The two researchers from the Libertarian Mercatus Center imply that the federal government can run short of its own sovereign currency, a fiscal impossibility. And the “not sustainable” trope has been disseminated, without evidence, since at least 1940.
See: “Your periodic reminder. After 80 years, the federal debt still is a ‘ticking time bomb.’
Libertarians were wrong then. They are wrong now. The federal “debt,” far from being a priority, or a problem or a burden on future generations, is an absolute necessity for economic growth — the larger the “debt” (i.e. net deficits), the faster the growth.

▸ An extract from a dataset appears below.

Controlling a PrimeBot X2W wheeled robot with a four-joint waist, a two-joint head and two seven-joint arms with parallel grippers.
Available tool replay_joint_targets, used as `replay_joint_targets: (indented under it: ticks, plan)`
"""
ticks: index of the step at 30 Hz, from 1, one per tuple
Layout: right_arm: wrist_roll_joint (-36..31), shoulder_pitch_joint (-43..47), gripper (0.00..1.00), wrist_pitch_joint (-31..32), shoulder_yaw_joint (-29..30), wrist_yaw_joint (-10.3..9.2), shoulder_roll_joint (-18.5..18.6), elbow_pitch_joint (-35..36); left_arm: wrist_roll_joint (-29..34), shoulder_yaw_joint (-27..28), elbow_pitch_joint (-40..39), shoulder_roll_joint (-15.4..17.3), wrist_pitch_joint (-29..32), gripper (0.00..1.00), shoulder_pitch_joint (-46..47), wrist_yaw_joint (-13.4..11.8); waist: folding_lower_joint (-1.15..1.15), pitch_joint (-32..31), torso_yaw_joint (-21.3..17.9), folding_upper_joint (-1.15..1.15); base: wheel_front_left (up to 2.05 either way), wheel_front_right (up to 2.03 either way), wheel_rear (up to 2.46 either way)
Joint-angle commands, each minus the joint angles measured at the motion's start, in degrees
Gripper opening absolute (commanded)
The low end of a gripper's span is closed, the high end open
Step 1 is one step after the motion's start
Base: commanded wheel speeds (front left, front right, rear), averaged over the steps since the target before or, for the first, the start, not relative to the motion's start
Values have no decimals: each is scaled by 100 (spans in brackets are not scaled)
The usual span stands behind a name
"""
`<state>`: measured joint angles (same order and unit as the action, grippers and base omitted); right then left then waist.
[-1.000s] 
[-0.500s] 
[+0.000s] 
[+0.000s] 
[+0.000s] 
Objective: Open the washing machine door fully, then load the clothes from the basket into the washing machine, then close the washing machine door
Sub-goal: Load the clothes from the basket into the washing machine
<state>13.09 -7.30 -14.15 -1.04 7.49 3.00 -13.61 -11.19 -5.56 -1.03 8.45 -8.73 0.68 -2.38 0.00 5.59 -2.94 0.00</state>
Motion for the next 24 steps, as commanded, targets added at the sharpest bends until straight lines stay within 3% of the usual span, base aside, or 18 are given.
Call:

Perhaps it was the symbolic $30 trillion debt threshold that has prompted some lawmakers to call on Pelosi to take action.
But another factor is the high levels of inflation America is currently experiencing.
As Reason has previously explained, inflation and high debt create a trap for policymakers: higher inflation could lead the Federal Reserve raise interest rates, which would increase the payments owed on the debt.
Because Libertarians seem to think that all federal spending is excessive, the notion that the federal government would pay more interest into the economy upsets them.
In reality however, there is no downside to increased federal interest. The government has infinite dollars, and the economy benefits from additional dollars.
Contrary to the Libertarian philosophy of ignorance, federal spending is stimulative, and also contrary to popular wisdom, not inflationary.
Inflations never are caused by “too much money.” Inflations always are caused by shortages of key goods and services. Those shortages, and the resultant inflation, can be cured by increased federal spending to encourage the availability of the scarce goods and services.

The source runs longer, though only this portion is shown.